L’entreprise canadienne TransCanada a annoncé mercredi 6 janvier son intention de poursuivre l’État fédéral américain devant un tribunal arbitral en raison de la décision du Président Obama de ne pas autoriser le projet d’oléoduc KeyStone XL [1]. KeyStone avait pour but de transporter les pétroles bitumineux issus des champs de l’Alberta jusque dans le Golfe du Mexique.
TransCanada s’appuie sur le chapitre 11 de l’ALENA (Accord de libre-échange USA-Canada-Mexique) et le mécanisme de règlement des différends Investisseur-État du traité.
L’entreprise estime la décision du Président Obama injuste, et prétend que des permis ont été octroyés à des projets similaires dans le passé. Selon elle, cette décision ne serait pas fondée sur la qualité intrinsèque du projet mais sur la « perception de la communauté internationale que l’administration fédérale américaine devrait agir en leader en matière de lutte contre le changement climatique » [2].
TransCanada réclame donc 15 milliards de dollars de compensation, arguant du manque à gagner au regard des profits qu’elle escomptait.
TransCanada a par ailleurs initié un recours juridique parallèle contre le gouvernement Obama, auprès d’une cour fédérale au Texas, affirmant que le refus du Président d’accorder le permis de construire allait à l’encontre de constitution américaine. La compagnie aura ainsi le privilège de choisir la décision qui lui sera la plus avantageuse, droit dont nul autre citoyen ou entreprise nationale ne peut jouir.
Les plaintes déposées par TransCanada confirme les inquiétudes des mouvements sociaux et citoyens. Ceux-ci alertent depuis des mois parlementaires et responsables politiques français et européens des risques que comportent les accords de libre-échange lorsqu’ils incluent un mécanisme d’arbitrage au bénéfice exclusif des investisseurs étrangers. L’accord UE/Canada (CETA) et l’accord UE/États-Unis (TAFTA), qui comprendront ce type de dispositif, pourraient de la même façon permettre à une entreprise européenne ou nord-américaine d’attaquer une décision publique dès lors qu’elle menacera ses intérêts, fut-elle nécessaire à la santé publique, à la protection de l’environnement ou à la sauvegarde du climat [3].

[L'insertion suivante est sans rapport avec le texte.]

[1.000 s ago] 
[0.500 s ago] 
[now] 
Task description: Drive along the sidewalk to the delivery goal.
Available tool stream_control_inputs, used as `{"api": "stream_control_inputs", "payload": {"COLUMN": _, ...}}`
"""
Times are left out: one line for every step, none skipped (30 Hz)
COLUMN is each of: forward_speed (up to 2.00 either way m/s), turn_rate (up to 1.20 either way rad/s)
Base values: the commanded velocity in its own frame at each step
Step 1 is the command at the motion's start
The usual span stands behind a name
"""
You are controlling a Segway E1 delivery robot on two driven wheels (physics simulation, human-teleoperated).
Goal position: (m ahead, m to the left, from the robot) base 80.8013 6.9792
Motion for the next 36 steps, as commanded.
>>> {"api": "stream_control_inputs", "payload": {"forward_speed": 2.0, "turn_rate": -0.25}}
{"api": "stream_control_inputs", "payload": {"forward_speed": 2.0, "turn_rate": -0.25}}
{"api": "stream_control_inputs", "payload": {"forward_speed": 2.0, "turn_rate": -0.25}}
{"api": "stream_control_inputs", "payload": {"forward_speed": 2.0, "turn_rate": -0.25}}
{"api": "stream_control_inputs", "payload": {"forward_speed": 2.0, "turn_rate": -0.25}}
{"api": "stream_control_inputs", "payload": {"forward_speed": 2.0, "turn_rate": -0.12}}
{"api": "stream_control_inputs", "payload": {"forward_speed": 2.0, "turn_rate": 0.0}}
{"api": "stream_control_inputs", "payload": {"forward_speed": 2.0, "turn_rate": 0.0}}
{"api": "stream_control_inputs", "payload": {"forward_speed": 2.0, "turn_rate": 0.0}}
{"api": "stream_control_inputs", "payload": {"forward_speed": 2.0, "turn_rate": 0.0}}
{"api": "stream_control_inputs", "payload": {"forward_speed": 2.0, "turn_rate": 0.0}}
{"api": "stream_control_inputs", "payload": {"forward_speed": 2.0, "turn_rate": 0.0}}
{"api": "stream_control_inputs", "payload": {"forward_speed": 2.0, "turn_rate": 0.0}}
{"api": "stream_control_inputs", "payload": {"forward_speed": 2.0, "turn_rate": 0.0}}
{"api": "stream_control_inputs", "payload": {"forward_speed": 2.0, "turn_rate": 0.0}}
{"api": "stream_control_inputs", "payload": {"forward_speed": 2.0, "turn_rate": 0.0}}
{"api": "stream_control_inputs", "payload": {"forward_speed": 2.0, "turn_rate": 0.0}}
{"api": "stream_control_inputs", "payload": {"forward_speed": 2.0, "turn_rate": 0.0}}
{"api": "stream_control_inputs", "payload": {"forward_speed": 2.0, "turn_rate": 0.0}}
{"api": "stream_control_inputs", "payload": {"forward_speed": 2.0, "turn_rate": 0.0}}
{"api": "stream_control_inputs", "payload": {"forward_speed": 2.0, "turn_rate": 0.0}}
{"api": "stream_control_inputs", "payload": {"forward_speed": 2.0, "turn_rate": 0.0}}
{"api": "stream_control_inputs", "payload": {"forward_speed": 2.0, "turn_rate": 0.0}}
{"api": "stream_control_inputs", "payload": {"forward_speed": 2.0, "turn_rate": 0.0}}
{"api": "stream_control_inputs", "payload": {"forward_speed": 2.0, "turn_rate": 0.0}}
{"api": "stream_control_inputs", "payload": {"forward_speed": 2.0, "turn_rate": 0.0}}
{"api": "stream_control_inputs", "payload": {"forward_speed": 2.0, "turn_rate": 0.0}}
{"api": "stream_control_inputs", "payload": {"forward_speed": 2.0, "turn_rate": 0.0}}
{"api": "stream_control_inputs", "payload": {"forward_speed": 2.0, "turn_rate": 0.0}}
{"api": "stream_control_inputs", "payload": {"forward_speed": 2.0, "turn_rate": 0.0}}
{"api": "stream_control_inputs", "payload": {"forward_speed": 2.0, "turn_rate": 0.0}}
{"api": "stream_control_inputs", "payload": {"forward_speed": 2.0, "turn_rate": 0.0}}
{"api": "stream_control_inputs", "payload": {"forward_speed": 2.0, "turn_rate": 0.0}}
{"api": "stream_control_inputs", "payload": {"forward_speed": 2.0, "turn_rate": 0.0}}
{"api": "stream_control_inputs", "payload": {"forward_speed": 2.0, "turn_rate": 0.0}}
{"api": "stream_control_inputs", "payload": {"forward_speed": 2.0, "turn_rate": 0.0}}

Pour Amélie Canonne, de la campagne Stop TAFTA en France, « cette nouvelle plainte prouve que la cohabitation entre le régime international de commerce et d’investissement actuel et l’ambition prétendue de lutter contre le changement climatique est impossible. ALENA, TAFTA ou CETA sont incompatibles avec les objectifs affichés lors de la COP 21, car ils permettront à n’importe quelle entreprise du secteur des énergies fossiles d’attaquer toute politique ambitieuse visant à la transition énergétique. »
« Le cas TransCanada pose une question démocratique fondamentale : est-il normal qu’une entreprise puisse unilatéralement contester une décision d’intérêt général devant un panel d’arbitres ne répondant à aucune juridiction publique ? Cette plainte va dissuader les gouvernements nord-américains d’agir pour le climat, et contribuer à paralyser l’action publique. Sans compter le coût de la procédure et les potentielles indemnités, qui seront facturés aux contribuables américains » commente Nicolas Roux, également engagé dans la campagne Stop TAFTA en France.